通过证据校准的查询聚类捕获大语言模型能力
Capturing LLM Capabilities via Evidence-Calibrated Query Clustering
May 16, 2026
作者: Fangzhou Wu, Sandeep Silwal, Qiuyi Zhang
cs.AI
摘要
查询聚类将查询组织成反映共享潜在能力需求的组,从而支持能力感知的大语言模型评估。现有的聚类方法主要依赖语义分类法或嵌入,往往因表层语义与模型实际性能之间的错位而无法捕捉此类潜在能力需求。我们提出ECC算法,该算法利用有限的后验模型比较来校准先验语义嵌入,从而弥合表层语义与潜在能力需求之间的鸿沟。ECC通过参数化Bradley-Terry模型的能力特征描述每个聚类,并利用可训练的混合权重来适应具有混合能力需求的查询,联合学习灵活且具有能力感知的聚类结构,支持对LLM能力的查询特定推断。
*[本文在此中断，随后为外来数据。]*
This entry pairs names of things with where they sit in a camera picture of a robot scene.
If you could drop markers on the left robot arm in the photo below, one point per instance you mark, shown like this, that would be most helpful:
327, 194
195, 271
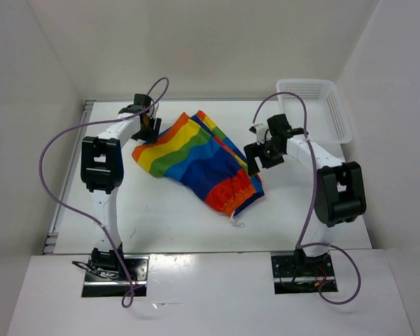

广泛的定量和定性评估表明,ECC显著提升了LLM能力排序质量,平均分别比人工标注和基于嵌入的基线高出17.64和18.02个百分点,并在查询路由等下游任务中证明了其有效性。
English
Query clustering organizes queries into groups that reflect shared latent capability demands, enabling capability-aware LLM evaluation. Existing clustering methods, which primarily rely on semantic taxonomies or embeddings, often fail to capture such latent capability requirements due to a misalignment between surface-level semantics and actual model performance. We propose ECC, an algorithm that calibrates prior semantic embeddings using limited posterior model comparisons to bridge the gap between surface-level semantics and latent capability requirements. ECC characterizes each cluster through a capability profile parameterized by a Bradley-Terry model and uses trainable mixture weights to accommodate queries with mixed capability demands, jointly learning a flexible, capability-aware clustering structure that supports query-specific inference of LLM capabilities. Extensive quantitative and qualitative evaluations demonstrate that ECC significantly improves LLM capability ranking quality, outperforming human-labeled and embedding-based baselines by an average of 17.64 and 18.02 percentage points, respectively, and proves effective in downstream tasks such as query routing.